▶ DIRECTIONS FOR THIS TASK
Through the line that contains "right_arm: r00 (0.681", return the data below exactly, starting at its first line; leave the rest out.

__________

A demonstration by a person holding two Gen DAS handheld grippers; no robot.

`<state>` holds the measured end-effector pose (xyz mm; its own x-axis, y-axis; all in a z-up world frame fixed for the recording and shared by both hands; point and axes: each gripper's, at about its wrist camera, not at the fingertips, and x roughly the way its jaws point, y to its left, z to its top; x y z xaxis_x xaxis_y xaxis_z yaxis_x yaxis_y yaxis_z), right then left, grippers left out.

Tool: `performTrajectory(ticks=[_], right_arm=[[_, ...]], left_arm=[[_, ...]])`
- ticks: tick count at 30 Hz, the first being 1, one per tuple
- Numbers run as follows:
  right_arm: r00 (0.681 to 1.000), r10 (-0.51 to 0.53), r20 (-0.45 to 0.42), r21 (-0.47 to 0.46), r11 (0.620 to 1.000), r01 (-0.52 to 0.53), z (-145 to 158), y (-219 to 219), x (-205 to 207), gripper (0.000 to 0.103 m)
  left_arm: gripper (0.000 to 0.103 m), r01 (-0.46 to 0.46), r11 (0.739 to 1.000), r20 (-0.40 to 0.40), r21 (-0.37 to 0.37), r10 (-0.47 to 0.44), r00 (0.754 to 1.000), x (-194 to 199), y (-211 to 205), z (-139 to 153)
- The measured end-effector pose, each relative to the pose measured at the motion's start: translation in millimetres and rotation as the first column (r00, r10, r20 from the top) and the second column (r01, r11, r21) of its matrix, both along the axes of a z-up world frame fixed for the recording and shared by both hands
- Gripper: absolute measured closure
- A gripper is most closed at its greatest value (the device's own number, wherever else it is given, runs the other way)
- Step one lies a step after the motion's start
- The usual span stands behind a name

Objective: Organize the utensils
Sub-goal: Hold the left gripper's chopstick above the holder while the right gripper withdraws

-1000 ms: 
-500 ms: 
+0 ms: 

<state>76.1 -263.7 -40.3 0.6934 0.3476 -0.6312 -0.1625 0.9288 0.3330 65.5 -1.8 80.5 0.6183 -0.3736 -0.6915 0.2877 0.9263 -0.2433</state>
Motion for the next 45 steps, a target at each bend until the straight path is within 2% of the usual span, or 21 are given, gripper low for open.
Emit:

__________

▶ EXERCISE RESPONSE
A demonstration by a person holding two Gen DAS handheld grippers; no robot.

`<state>` holds the measured end-effector pose (xyz mm; its own x-axis, y-axis; all in a z-up world frame fixed for the recording and shared by both hands; point and axes: each gripper's, at about its wrist camera, not at the fingertips, and x roughly the way its jaws point, y to its left, z to its top; x y z xaxis_x xaxis_y xaxis_z yaxis_x yaxis_y yaxis_z), right then left, grippers left out.

Tool: `performTrajectory(ticks=[_], right_arm=[[_, ...]], left_arm=[[_, ...]])`
- ticks: tick count at 30 Hz, the first being 1, one per tuple
- Numbers run as follows:
  right_arm: r00 (0.681 to 1.000), r10 (-0.51 to 0.53), r20 (-0.45 to 0.42), r21 (-0.47 to 0.46), r11 (0.620 to 1.000), r01 (-0.52 to 0.53), z (-145 to 158), y (-219 to 219), x (-205 to 207), gripper (0.000 to 0.103 m)

The requested output is complete.